Cartas que eu não mando

23.12.17

Rio de Janeiro, 23 de setembro de 2016.


Oi, 

Como estão as coisas ? Soube do seu novo emprego e de como está tudo indo bem. 
Eu me formei ano passado e imagino que você também, conheci boas pessoas e arranjei um emprego também, o salário não é lá essas coisas mas por enquanto tá tudo bem. 

Já faz um tempo desde a nossa última despedida, desde então essa é só uma de todas as páginas que eu já escrevi.
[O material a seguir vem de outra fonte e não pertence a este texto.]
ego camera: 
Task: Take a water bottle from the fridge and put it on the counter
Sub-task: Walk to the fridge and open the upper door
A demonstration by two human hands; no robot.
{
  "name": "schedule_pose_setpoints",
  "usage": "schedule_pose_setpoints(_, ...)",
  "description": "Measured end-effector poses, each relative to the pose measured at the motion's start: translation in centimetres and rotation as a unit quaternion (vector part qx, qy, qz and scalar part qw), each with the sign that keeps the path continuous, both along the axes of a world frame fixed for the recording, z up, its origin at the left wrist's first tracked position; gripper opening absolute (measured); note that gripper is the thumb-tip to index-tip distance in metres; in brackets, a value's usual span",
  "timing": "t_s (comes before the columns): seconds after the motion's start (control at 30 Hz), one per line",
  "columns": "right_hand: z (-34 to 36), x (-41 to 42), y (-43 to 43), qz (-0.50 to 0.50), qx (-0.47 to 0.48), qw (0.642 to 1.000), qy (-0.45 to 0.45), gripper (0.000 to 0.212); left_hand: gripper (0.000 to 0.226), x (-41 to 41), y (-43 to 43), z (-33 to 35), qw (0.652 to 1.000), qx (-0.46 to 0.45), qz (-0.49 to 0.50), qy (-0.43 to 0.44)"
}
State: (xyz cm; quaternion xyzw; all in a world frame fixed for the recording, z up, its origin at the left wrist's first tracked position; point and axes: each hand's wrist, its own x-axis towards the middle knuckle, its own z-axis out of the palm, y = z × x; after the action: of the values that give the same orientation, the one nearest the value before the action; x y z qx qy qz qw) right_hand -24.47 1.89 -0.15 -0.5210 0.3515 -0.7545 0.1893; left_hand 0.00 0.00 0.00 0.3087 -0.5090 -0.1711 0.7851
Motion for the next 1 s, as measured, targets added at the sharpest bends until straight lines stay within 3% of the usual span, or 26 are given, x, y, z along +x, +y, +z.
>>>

Digo pra mim mesma que é porque eu não tenho selos aqui em casa, mas toda minha família sabe que nem se eu tivesse 12 caixas lacradas cheias de selos eu mandaria essas cartas pra você, e eu diria que é porque eu não tenho certeza do endereço e talvez não saiba um dos seus sobrenomes. 

Pouco tempo depois de termos nos perdido eu conheci outra pessoa, eu diria que outra pessoa me conheceu, mas você sabe como eu sou e estraguei tudo outra vez. Essa pessoa sabia de você eu não sei como, ela me trouxe alguns prejuízos mesmo tentando me fazer esquecer você. Não é uma história longa, só pra não perder o costume de te contar o que tem acontecido, afinal, nós sabemos tudo um do outro, ou quase tudo como você gostava de ressaltar.

Mudando de assunto, eu entrei na faculdade, finalmente, lembra de todos os nossos dilemas ? Eu sei que devia ter escolhido a área de comunicação, mas acabei mudando e estou estudando Moda, já estou planejando a pós graduação e acredite se quiser, vou me tornar a nova Coco Channel. Nada que muito marketing, conhecimento de moda e estilo não consigam. 

Lembra do Pokoyo ? Nosso cachorro? Ele sentiu sua falta tanto quanto eu no início, hoje eu sinto mais. 

Espero que você consiga a promoção que queria nessa nova empresa, espero que responda alguma das minhas cartas se eu enviar um dia. Espero que tudo fique bem.